After finding the line that contains "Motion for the" in the material below, print that line and all subsequent lines exactly, up to and including the last.

Recorded data:
# # # # #
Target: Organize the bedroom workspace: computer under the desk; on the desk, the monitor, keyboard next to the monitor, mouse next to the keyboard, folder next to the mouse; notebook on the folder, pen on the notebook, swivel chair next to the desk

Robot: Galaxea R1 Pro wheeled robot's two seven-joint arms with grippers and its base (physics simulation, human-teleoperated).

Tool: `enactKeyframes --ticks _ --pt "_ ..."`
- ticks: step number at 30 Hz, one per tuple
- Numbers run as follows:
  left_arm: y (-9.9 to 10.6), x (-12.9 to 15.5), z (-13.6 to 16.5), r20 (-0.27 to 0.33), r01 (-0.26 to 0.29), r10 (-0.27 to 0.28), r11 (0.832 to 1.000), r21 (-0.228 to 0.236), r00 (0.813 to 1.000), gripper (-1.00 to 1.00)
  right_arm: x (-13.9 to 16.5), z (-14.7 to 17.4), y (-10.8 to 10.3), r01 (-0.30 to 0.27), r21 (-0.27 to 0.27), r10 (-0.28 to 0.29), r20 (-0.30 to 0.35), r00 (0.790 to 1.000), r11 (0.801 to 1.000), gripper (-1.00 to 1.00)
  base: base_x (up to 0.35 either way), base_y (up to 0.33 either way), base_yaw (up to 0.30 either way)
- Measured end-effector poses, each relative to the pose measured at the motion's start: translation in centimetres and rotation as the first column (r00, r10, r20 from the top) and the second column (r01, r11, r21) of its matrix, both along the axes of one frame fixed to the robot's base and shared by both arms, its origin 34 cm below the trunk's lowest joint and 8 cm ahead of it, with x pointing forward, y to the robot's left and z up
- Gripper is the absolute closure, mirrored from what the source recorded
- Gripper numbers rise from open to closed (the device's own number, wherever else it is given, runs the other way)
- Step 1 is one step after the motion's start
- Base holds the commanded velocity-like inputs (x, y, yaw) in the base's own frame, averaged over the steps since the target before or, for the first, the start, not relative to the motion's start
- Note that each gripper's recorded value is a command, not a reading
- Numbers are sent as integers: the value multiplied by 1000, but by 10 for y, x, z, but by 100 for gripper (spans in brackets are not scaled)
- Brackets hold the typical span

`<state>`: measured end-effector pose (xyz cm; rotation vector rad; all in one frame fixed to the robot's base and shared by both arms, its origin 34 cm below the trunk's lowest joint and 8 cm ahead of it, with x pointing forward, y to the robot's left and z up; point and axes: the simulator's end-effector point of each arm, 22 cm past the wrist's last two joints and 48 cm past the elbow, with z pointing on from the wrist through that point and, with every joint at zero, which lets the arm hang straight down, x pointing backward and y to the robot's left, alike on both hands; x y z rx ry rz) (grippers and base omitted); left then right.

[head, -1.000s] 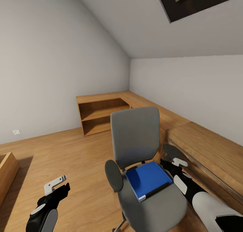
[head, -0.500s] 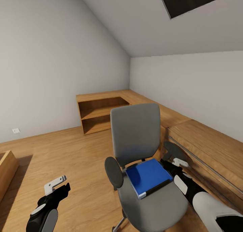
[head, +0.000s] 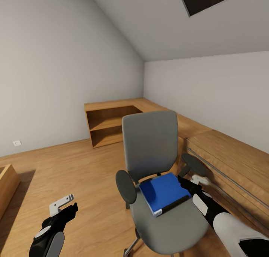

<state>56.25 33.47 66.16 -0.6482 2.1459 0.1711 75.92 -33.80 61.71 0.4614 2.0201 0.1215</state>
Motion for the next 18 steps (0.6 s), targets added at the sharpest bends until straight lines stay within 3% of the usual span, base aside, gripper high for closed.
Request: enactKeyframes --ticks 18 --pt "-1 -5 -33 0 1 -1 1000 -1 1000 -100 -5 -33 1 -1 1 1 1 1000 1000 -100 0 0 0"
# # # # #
Exercise answer:
Motion for the next 18 steps (0.6 s), targets added at the sharpest bends until straight lines stay within 3% of the usual span, base aside, gripper high for closed.
Request: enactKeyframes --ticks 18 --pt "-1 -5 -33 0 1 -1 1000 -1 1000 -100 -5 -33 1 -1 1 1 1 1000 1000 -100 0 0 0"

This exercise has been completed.